Perhaps the clue as to why knowledge of the heavens is a vital part of the true religion and how that knowledge spawned a multitude of icons in ancient cultures the world over can be found in several passages of scripture, each of which say essentially the same thing: the heavens and the earth we know now are not the heavens and earth the ancients knew; and conversely the heavens and the earth we know now will be replaced by “new heavens and a new earth.” (Isaiah 65:17; 2 Peter 3:7, 13; Revelation 21:1; Ether 13:9; Doctrine & Covenants 29:23.)
Such dramatic language suggests radical changes in our solar system anciently. These sweeping and dynamic changes would have caused tremendous natural disasters, paroxysms of nature, wiping out large populations and dramatically altering Earth’s environment—changes that would have left few survivors to experience entirely “new heavens and a new earth,” changes that compelled the ancients to include them in their religious and cultural traditions.
Indeed, one school of thought suggests that the ancients were consumed with rehearsing the celestial drama that brought about those sweeping changes, that they made every attempt to preserve that knowledge in rite, ritual, architecture, art, text and religion since they considered it sacred as well as historical.
This would explain the compulsive use of cosmological imagery in ancient temples by their builders.

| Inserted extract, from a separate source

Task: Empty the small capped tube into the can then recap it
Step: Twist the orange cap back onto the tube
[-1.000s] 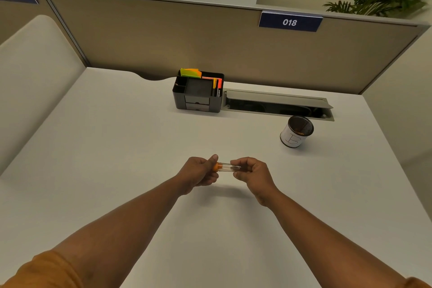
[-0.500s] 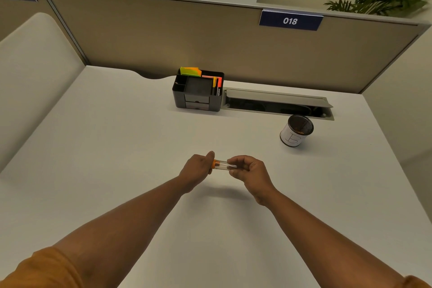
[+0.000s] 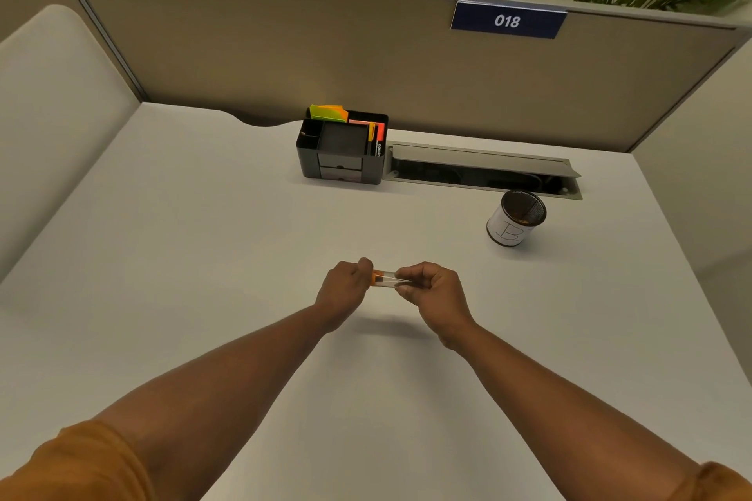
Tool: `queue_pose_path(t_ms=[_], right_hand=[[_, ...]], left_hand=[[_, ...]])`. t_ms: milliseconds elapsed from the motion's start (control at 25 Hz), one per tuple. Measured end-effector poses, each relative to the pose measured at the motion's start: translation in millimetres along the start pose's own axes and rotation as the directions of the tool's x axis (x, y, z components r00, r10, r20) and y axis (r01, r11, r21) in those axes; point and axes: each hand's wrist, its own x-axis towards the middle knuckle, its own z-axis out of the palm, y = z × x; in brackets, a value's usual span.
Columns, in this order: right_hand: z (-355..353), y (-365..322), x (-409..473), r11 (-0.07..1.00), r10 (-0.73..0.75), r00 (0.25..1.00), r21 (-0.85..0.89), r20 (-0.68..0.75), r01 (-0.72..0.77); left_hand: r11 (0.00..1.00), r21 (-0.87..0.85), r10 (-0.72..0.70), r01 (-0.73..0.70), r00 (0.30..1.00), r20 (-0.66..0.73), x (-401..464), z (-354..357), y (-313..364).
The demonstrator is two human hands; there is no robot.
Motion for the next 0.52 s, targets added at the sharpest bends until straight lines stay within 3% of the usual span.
queue_pose_path(t_ms=[240,520], right_hand=[[-9,0,5,0.995,-0.009,0.998,-0.095,0.055,0.014],[-9,4,15,0.896,-0.077,0.993,-0.432,0.089,0.108]], left_hand=[[0.996,0.08,0.025,-0.028,0.999,0.031,7,-2,-1],[0.999,-0.04,0.021,-0.018,0.996,0.085,12,-4,-3]])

Temples were specifically designed by the ancients to reflect, recall and reconstruct a lost cosmology, one that existed before the heavens and the earth suffered dramatic, sweeping changes.
Thus, our modern temples become living repositories of ancient wisdom and tradition, as well as venues for making sacred covenants.
This view would also explain the admixture of two distinct cosmologies seen in those same edifices, leading to confusion among modern scholars about their meanings and use. Temple iconography juxtaposed the present cosmology and that of the past, combining both in one presentation. To those who understood the profound transformation in the heavens and the earth anciently, such juxtaposition was proper and correct, not confusing and mysterious. Only modern man, divested of his cosmological heritage, would be perplexed by this coincidence.
And those two facts explain why a modern prophet would resurrect the use of that same imagery in modern temples, they being a restoration of ancient convention.
The marvel and the tragedy is that we, their posterity, have confused, denied and ultimately rejected that part of the record bequeathed us, that we consider it mere exaggerated myth and legend. Even the inspired efforts of a latter-day prophet to bring these ideas to light have gone largely ignored by those who practice the religion he founded.
The fact that Latter-day Saints almost universally discount such a possibility, even though statements of their prophet, their revealed scriptures and their temple iconography indicate otherwise, reveals a fatal flaw in their comprehension of the legacy they inherited from Joseph Smith in the magnificent revelation that comprises this latter-day restoration of the gospel.